Static registry in types/registry.ts mirrors install.sh's MODULES array. Each entry defines repo, moduleId, category, runtime, and optional extraEnv.

The orchestrator only manages modules listed in this registry. Unknown moduleIds in desired_services are logged and skipped.

Configuration

Environment variables (all optional — sensible defaults for production):

VariableDefaultDescription
NATS_SERVERSlocalhost:4222NATS server address
TENTACLE_INSTALL_DIR/opt/tentacleBase install directory
TENTACLE_SYSTEMD_DIR/etc/systemd/systemSystemd unit directory
TENTACLE_NATS_UNITtentacle-natsNATS systemd unit name (without .service)
TENTACLE_GH_ORGjoyautomationGitHub org for release downloads
TENTACLE_RECONCILE_INTERVAL30000Periodic sweep interval (ms)
TENTACLE_LATEST_CACHE_TTL300000Cache duration for "latest" version resolution (ms)

GraphQL API

The orchestrator's KV data is exposed via tentacle-graphql:

Queries:

  • desiredServices: [DesiredService] — list all entries in desired_services KV
  • serviceStatuses: [ServiceStatus] — list all entries in service_status KV

Mutations:

  • setDesiredService(moduleId, version, running): DesiredService — create/update a desired service entry
  • deleteDesiredService(moduleId): Boolean — remove a desired service entry

Key Files

FilePurpose
main.tsEntry point: NATS connect, heartbeat, start reconciler
types/config.tsEnv-based config with defaults
types/registry.tsMODULE_REGISTRY constant
reconciler/reconciler.tsMain loop (KV watch + periodic sweep)
reconciler/download.tsGitHub release download, version resolution
reconciler/install.tsExtract, install, symlink management
reconciler/systemd.tssystemctl start/stop/status, unit file generation
reconciler/status.tsWrite ServiceStatusKV to KV
reconciler/migration.tsBootstrap from pre-orchestrator installs
nats/client.tsNATS connection, KV handles

Gotchas

  • Self-update: The orchestrator cannot restart itself in-place.

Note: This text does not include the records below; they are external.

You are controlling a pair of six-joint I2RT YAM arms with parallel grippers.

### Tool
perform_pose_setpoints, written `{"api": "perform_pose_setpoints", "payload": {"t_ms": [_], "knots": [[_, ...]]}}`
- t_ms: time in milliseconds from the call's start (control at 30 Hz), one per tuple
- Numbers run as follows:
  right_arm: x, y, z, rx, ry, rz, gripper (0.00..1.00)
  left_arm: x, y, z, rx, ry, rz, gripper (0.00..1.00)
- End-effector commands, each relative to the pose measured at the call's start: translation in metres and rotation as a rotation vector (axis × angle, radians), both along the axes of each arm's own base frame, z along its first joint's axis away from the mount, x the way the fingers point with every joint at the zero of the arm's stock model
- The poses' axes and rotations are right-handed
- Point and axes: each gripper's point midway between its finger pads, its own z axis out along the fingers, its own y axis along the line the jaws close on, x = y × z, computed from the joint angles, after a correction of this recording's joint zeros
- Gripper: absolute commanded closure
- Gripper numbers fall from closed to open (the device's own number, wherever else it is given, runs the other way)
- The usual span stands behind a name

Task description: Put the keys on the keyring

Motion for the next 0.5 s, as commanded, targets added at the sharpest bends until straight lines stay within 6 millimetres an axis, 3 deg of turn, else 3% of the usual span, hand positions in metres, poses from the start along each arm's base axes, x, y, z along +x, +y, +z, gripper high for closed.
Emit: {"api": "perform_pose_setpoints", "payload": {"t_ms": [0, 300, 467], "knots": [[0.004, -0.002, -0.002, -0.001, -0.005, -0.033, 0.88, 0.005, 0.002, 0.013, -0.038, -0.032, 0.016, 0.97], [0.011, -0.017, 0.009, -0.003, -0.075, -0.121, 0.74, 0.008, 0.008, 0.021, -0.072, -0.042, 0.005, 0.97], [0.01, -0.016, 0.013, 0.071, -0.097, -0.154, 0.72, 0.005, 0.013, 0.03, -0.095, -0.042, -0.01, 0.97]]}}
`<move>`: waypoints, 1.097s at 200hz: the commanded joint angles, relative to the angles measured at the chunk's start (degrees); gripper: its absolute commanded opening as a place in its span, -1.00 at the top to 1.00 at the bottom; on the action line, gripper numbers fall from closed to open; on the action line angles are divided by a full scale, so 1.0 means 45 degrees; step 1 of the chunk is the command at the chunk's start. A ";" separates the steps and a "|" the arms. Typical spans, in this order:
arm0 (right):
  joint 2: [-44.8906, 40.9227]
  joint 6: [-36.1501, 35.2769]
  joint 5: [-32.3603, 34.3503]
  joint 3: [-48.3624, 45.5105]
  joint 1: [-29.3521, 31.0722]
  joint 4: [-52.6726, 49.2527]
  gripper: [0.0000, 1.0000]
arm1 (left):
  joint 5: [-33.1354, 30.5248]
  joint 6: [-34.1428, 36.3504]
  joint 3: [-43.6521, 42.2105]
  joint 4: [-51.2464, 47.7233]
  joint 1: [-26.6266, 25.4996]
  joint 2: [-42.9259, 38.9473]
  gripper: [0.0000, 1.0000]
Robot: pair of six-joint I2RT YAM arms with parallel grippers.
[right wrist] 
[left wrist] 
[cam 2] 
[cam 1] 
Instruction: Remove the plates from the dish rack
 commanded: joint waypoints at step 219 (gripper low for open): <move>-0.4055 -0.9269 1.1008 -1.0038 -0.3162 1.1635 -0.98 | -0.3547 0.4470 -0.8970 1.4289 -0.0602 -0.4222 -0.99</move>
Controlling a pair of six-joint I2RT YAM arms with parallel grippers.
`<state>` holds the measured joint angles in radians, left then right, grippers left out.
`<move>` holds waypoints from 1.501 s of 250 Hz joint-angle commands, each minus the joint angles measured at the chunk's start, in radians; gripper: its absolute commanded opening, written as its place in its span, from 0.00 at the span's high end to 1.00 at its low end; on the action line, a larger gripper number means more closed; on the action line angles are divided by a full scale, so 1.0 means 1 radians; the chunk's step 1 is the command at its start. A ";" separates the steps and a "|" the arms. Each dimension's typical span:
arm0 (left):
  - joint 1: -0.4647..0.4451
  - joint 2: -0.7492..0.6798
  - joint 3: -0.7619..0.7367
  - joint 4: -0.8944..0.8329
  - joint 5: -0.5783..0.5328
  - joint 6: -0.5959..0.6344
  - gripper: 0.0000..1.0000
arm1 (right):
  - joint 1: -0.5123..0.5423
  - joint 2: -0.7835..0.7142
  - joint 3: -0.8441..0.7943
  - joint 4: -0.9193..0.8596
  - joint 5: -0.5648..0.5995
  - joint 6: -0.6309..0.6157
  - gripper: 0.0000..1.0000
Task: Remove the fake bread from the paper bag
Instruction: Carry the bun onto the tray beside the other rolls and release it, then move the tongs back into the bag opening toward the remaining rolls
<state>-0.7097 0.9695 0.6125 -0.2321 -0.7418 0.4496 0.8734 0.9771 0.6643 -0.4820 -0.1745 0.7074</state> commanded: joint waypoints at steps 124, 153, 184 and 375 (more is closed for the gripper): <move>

It writes a shell script that updates the symlink and runs systemctl restart tentacle-orchestrator, then executes it fire-and-forget.
  • NATS unit name: In dev environments where NATS runs as nats.service instead of tentacle-nats.service, set TENTACLE_NATS_UNIT=nats.
  • Bootstrap marker: After first migration, writes /opt/tentacle/config/.orchestrator-migrated to avoid re-migrating on restart.
  • Rate limiting: GitHub API calls for "latest" resolution are cached for 5 minutes to avoid rate limits.